Ao chegar à esquina de casa ouvia crianças rindo, levadas de cachorros e muita gente dispersa na rua. Se aproximando mais, viu um caminhão do corpo de bombeiros e logo lembrou: a sopa de ervilha. Caiu no susto!
Abrindo vagarosamente os olhos, Luzia via as coisas turvas. Sentiu o toque firme de uma mão lhe amparando o braço e uma voz encorpada perguntando se ela estava bem. Conforme sua visão ia melhorando, Luzia ia amolecendo diante da imagem que se formava. Era o De Paula, segundo lera no bordado na lateral do uniforme.
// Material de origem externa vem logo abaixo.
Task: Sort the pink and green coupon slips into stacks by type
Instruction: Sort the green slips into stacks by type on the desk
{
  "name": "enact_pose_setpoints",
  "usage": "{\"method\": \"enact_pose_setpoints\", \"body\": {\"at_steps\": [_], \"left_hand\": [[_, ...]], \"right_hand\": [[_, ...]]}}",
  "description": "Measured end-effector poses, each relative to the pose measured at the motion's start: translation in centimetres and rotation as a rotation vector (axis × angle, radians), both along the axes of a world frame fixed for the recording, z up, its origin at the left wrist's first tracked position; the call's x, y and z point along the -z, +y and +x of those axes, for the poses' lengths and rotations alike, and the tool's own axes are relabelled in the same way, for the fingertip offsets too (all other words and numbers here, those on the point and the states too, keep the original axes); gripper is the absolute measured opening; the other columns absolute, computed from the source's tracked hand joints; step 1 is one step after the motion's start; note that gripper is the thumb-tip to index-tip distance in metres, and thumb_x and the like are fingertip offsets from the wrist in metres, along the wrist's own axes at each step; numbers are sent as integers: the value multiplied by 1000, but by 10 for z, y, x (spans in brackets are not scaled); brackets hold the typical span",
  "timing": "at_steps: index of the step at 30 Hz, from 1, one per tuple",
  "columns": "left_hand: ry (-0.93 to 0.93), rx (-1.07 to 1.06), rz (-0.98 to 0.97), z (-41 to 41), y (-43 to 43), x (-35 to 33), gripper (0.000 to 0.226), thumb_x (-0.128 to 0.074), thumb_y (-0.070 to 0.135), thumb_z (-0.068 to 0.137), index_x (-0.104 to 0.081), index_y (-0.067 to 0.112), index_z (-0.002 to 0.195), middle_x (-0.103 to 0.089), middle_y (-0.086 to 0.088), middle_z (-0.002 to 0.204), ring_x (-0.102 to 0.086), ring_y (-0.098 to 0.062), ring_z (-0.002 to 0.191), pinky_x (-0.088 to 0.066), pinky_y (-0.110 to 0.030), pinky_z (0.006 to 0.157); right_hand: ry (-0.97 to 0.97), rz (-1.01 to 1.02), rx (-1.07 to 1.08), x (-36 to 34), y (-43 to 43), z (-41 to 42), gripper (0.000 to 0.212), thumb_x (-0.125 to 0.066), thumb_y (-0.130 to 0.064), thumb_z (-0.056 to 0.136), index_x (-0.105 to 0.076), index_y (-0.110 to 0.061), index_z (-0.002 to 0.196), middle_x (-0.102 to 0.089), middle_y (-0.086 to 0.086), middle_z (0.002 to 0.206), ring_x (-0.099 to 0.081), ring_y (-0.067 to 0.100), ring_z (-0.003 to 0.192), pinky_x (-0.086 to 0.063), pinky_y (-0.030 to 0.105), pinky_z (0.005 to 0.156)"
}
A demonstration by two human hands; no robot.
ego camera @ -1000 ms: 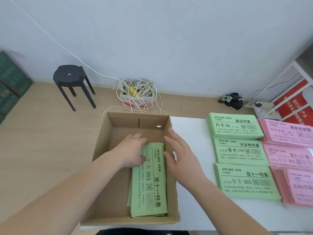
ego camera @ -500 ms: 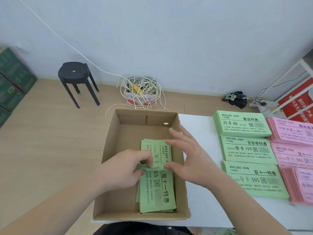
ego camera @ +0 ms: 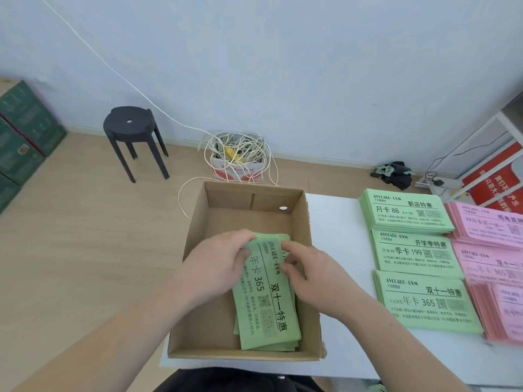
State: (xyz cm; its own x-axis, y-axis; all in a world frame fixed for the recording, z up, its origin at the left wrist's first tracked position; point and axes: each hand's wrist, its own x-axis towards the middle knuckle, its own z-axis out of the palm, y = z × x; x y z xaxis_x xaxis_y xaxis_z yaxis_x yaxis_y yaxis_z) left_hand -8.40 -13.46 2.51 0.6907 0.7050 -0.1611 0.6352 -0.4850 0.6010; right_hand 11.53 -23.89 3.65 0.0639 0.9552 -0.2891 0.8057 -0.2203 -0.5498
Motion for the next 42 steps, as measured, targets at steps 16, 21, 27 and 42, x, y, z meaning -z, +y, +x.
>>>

A troca de olhares não deixou dúvidas.
No dia seguinte a manhã foi bem diferente. José Carlos acordou com as malas prontas, com suas roupas ainda cheirando a fumaça do incêndio do dia anterior. A casa estava bagunçada, mas nem por isso Luzia a arrumou. Tomou um banho daqueles, ficou maravilhosa e pronta para a alegria. Hoje ela tinha um encontro marcado com o prazer: Ia ter com o De Paula. Eita fogo providencial!

Comentários

Cris Medeiros disse…
Bonito! Me lembrou uma passagem da minha vida...

Beijocas
Patrícia disse…
hehehe, o final é ótemo, mas eu gostei de uma passagem do meio, estaqui ó: "Luzia lá ficou arrumando a louça do café, se divertindo passando a vassoura no chão, dando de comer aos cachorros, jogando uma água no quintal, arrumando a cama, dobrando lençóis, pondo roupa pra lavar, regando as plantas e enfim, deixando sua casa de subúrbio no jeito". Eu me divirto um bocado arrumando meu cantinho. Sonho em morar só, e gostando, talvez nem case, hehe.
Ariane Dias disse…
Muito bom! Invejo as pessoas que sabem escrever crônicas. =D
Maldito disse…
Totalmente excelente!
Adorei!
Inté!
Robson Schneider disse…
"Fogo" providencial... com ou sem trocadilhos? hehehehe
Adorei aqui, abraço!
isabeau disse…
A Luzia se parece comigo!
beijos
яαiℓezα disse…
Eu tinha lido sobre!
Achei bacana e sacana aeoiaueoiae ;D
Muito bom !


Eu gosto daqui viu!

beijo!
me Gusta. disse…
muito bom!!!

a males que vem para o bem. Tadinho do José Carlos... não cuidou, perdeu.
Agora Luzia é feliz novamente!!!

Adorei a cronica!!!

beijos!
Lu Ribeiro disse…
maravilhoso, como sempre!!! qd vc vai me autorizar a reunir estas crônicas num livro? já te vejo sendo entrevistada pela Leda Nagle... pensa nisso, vc arrebenta!!! bjs
Anônimo disse…
taí uma coisa que eu não sei fazer: cronica.
Kamila Marques. disse…
Fiquei com medo quando comecei a me aprofundar no texto, estou para ficar noiva e essas coisas me fizeram pensar muito!

Adorei o blog, os textos!
Parabéns!
Lúh_Ana disse…
Ai que fogo ;]
muito bom!
Jannice Dantas disse…
Adorei o conto, principalment eo final! Pq será que os homens pensam que após certo tempo de relacionamento não se faz mais necessário a arte da conquista e da sedução?? O que importa somente são roupas limpas e passadas, a casa arrumada com um prato de comiga fumegante em cima da mesa? Dolorosa interrogação!!